D’Amato, K. ChatGPT: towards AI subjectivity. AI & Society 40, 1627–1641 (2025).

https://doi.org/10.1007/s00146-024-01898-z

Abstract
Motivated by the question of responsible AI and value alignment, I seek to offer a uniquely Foucauldian reconstruction of the problem as the emergence of an ethical subject in a disciplinary setting. This reconstruction contrasts with the strictly human-oriented programme typical to current scholarship that often views technology in instrumental terms. With this in mind, I problematise the concept of a technological subjectivity through an exploration of various aspects of ChatGPT in light of Foucault’s work, arguing that current systems lack the reflexivity and self-formative characteristics inherent in the notion of the subject. By drawing upon a recent dialogue between Foucault and phenomenology, I suggest four techno-philosophical desiderata that would address the gaps in this search for a technological subjectivity: embodied self-care, embodied intentionality, imagination and reflexivity. Thus I propose that advanced AI be reconceptualised as a subject capable of “technical” self-crafting and reflexive self-conduct, opening new pathways to grasp the intertwinement of the human and the artificial. This reconceptualisation holds the potential to render future AI technology more transparent and responsible in the circulation of knowledge, care and power.

Jones, H., Arnould, E. Resisting Financial Consumer Responsibilization Through Community Counter-Conduct. Journal of Business Ethics 198, 387–406 (2025).

https://doi.org/10.1007/s10551-024-05752-6

Abstract
This paper investigates Street Fight Radio’s consumer community’s resistance to neoliberal financial consumer responsibilization. Extant scholarship critiques consumer responsibilization on ethical grounds for placing too much responsibility on consumers at the expense of institutional actors.
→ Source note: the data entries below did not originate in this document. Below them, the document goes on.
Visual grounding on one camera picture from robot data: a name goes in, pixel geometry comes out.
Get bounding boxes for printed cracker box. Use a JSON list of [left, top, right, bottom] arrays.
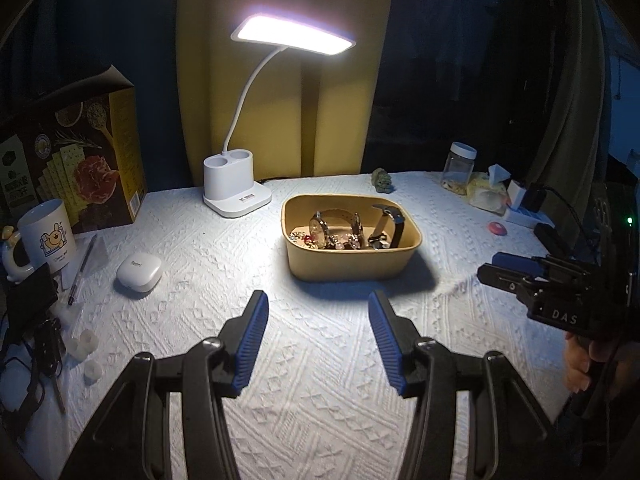
[[0, 65, 147, 235]]

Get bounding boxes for yellow curtain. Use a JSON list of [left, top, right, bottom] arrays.
[[177, 0, 396, 181]]

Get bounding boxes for dark blue curtain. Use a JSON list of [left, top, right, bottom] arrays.
[[0, 0, 193, 196]]

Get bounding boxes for glass jar white lid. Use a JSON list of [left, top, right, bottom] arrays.
[[442, 142, 477, 193]]

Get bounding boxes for white earbuds case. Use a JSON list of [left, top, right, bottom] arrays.
[[116, 253, 162, 294]]

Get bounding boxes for small white caps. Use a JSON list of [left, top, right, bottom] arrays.
[[67, 330, 98, 360]]

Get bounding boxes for white cartoon mug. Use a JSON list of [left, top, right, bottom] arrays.
[[2, 199, 77, 281]]

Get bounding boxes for yellow tissue pack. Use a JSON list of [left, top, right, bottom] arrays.
[[466, 164, 512, 210]]

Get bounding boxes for small green figurine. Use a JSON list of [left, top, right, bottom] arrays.
[[371, 168, 396, 194]]

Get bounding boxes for white textured tablecloth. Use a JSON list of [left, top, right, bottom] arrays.
[[0, 170, 601, 480]]

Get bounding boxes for white power strip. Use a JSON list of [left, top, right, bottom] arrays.
[[502, 205, 556, 228]]

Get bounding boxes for person's right hand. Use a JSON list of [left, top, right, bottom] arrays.
[[564, 332, 601, 393]]

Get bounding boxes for black charger plug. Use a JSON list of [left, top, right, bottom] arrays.
[[522, 183, 548, 213]]

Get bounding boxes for black cable tangle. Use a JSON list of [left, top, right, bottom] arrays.
[[0, 320, 67, 428]]

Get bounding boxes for black pouch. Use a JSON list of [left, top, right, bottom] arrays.
[[6, 264, 60, 338]]

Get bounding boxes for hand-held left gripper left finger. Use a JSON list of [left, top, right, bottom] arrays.
[[60, 290, 271, 480]]

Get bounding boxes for yellow storage box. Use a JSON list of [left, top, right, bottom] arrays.
[[280, 193, 423, 281]]

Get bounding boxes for white desk lamp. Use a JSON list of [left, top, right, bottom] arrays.
[[202, 12, 358, 219]]

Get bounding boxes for black rectangular box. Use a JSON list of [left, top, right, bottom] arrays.
[[534, 222, 571, 256]]

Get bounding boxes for black strap wristwatch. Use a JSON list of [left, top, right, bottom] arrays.
[[367, 203, 405, 250]]

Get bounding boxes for clear ballpoint pen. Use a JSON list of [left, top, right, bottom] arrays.
[[67, 234, 98, 306]]

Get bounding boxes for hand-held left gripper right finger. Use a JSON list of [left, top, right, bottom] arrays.
[[367, 290, 556, 480]]

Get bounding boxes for brown strap wristwatch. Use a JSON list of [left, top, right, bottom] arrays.
[[309, 208, 362, 250]]

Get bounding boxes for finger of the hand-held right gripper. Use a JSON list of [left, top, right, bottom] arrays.
[[476, 264, 540, 308], [491, 252, 553, 282]]

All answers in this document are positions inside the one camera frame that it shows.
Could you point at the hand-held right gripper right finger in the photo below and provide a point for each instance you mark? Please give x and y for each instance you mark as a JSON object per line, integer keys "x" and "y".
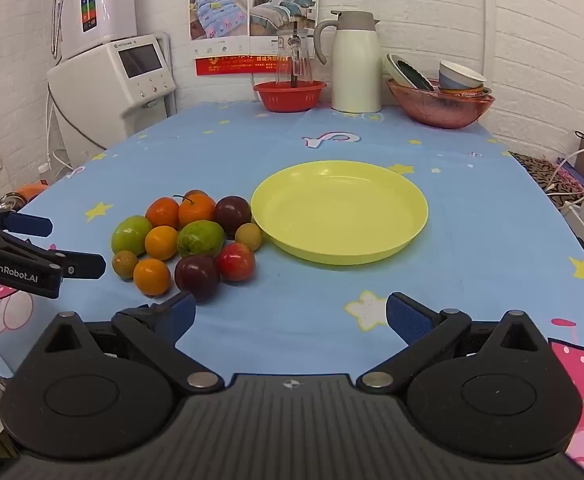
{"x": 401, "y": 315}

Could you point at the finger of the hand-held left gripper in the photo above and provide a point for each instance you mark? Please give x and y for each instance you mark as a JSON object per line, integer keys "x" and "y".
{"x": 32, "y": 225}
{"x": 84, "y": 265}

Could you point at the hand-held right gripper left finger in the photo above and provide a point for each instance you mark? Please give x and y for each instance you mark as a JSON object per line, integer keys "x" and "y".
{"x": 184, "y": 310}

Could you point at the dark purple plum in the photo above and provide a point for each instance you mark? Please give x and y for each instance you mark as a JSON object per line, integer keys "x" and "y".
{"x": 232, "y": 215}
{"x": 197, "y": 278}

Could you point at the green guava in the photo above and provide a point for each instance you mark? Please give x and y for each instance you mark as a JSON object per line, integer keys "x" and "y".
{"x": 130, "y": 234}
{"x": 201, "y": 238}

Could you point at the red apple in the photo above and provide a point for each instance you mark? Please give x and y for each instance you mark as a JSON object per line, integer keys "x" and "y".
{"x": 236, "y": 262}

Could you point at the small yellow-brown longan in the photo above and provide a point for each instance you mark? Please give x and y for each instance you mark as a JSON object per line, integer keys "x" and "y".
{"x": 248, "y": 236}

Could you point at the orange with stem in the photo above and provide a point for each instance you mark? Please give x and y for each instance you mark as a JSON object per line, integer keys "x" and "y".
{"x": 196, "y": 210}

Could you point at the yellow plastic plate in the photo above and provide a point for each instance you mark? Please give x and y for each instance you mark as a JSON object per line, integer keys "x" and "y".
{"x": 339, "y": 210}

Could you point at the orange object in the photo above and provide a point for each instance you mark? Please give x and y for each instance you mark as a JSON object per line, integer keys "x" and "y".
{"x": 29, "y": 192}

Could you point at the blue star printed tablecloth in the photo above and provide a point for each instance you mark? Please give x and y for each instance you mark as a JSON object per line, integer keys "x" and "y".
{"x": 322, "y": 290}

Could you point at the white machine with screen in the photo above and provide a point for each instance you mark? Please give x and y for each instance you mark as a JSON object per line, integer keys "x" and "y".
{"x": 102, "y": 95}

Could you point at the pink glass bowl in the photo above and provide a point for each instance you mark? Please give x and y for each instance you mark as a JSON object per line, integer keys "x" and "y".
{"x": 439, "y": 110}

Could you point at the white water purifier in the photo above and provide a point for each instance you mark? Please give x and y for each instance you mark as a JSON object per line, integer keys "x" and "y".
{"x": 104, "y": 10}

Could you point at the patterned rim bowl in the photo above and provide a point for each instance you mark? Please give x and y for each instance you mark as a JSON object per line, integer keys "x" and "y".
{"x": 466, "y": 92}

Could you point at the red plastic basket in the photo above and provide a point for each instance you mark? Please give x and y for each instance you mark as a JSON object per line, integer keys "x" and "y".
{"x": 290, "y": 97}

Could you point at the white dish with dark inside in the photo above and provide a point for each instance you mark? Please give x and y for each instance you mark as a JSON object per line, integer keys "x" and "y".
{"x": 409, "y": 74}

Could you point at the white and blue bowl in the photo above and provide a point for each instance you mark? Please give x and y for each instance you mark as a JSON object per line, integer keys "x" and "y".
{"x": 459, "y": 76}

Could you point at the white thermos jug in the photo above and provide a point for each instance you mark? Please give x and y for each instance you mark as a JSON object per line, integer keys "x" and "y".
{"x": 355, "y": 70}

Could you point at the clear glass pitcher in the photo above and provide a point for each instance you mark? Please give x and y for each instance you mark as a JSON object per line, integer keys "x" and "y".
{"x": 294, "y": 55}

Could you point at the wall poster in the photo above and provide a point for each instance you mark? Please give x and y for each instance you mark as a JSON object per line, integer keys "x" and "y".
{"x": 254, "y": 5}

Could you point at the white wall pipe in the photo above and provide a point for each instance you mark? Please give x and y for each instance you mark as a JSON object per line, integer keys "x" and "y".
{"x": 483, "y": 15}
It also describes some forms of aversion to parts of the responsibilization process among individuals and short-lived consumer collectives. However, it falls short of analyzing community-driven resistance to financial consumer responsibilization writ large, or consumers’ efforts to responsibilize other stakeholders.
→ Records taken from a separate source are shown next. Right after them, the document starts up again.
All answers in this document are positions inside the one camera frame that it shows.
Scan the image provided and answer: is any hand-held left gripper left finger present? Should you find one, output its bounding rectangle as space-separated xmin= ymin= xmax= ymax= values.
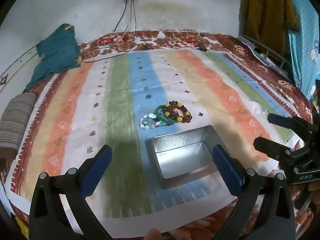
xmin=29 ymin=144 xmax=113 ymax=240

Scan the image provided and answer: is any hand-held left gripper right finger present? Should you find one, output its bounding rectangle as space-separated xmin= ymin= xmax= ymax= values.
xmin=212 ymin=144 xmax=296 ymax=240

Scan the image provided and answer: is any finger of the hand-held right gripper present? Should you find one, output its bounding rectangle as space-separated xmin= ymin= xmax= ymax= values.
xmin=253 ymin=137 xmax=293 ymax=162
xmin=267 ymin=113 xmax=301 ymax=131

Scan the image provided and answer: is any silver metal tin box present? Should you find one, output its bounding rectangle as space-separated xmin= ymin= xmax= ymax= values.
xmin=150 ymin=125 xmax=221 ymax=187

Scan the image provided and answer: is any light blue bead bracelet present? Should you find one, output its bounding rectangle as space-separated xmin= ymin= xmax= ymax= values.
xmin=140 ymin=113 xmax=161 ymax=130

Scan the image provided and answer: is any dark red bead bracelet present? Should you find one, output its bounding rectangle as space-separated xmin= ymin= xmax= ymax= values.
xmin=164 ymin=100 xmax=193 ymax=124

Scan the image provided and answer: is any green jade bangle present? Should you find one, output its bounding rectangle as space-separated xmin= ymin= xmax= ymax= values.
xmin=155 ymin=105 xmax=181 ymax=125

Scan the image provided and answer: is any person's left hand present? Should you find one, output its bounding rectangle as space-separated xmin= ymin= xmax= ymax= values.
xmin=145 ymin=228 xmax=163 ymax=240

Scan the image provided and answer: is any pastel striped cloth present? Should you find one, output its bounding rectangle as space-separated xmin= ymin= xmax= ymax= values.
xmin=6 ymin=47 xmax=304 ymax=227

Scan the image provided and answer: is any brown floral blanket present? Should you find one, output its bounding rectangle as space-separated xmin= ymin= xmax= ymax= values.
xmin=0 ymin=29 xmax=314 ymax=240

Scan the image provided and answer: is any turquoise printed cloth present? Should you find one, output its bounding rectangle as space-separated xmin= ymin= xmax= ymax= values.
xmin=285 ymin=0 xmax=320 ymax=98

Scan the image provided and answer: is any grey striped rolled cloth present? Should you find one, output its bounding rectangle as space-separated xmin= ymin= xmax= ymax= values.
xmin=0 ymin=92 xmax=38 ymax=159

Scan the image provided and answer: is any mustard hanging garment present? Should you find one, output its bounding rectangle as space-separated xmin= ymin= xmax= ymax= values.
xmin=240 ymin=0 xmax=299 ymax=53

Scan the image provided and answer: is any teal cloth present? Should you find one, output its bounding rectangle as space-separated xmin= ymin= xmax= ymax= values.
xmin=25 ymin=23 xmax=83 ymax=91

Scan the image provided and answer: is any white wire rack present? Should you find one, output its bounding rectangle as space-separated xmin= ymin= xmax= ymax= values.
xmin=236 ymin=35 xmax=291 ymax=76

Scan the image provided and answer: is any black power cable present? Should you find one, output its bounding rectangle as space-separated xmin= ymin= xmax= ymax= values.
xmin=111 ymin=0 xmax=128 ymax=33
xmin=76 ymin=0 xmax=138 ymax=63
Our netnographic and ethnographic study of Street Fight Radio (SFR), a populist grassroots political comedy radio show and podcast with a strong anti-neoliberal consumer community, addresses these previous theoretical limitations. Drawing from Foucault’s counter-conduct concept, we show how SFR’s consumer community bolsters and sustains community-level resistance to financial consumer responsibilization. It encourages consumers to push for collective protections from markets and responsibilize other actors to address systemic, structural precarity. Our analysis makes novel contributions by theorizing the role of community in sustaining resistance to consumer responsibilization and by demonstrating the role of precarious consumers’ performative staging of supposedly excessive, irresponsible consumption in reorienting consumer ethics.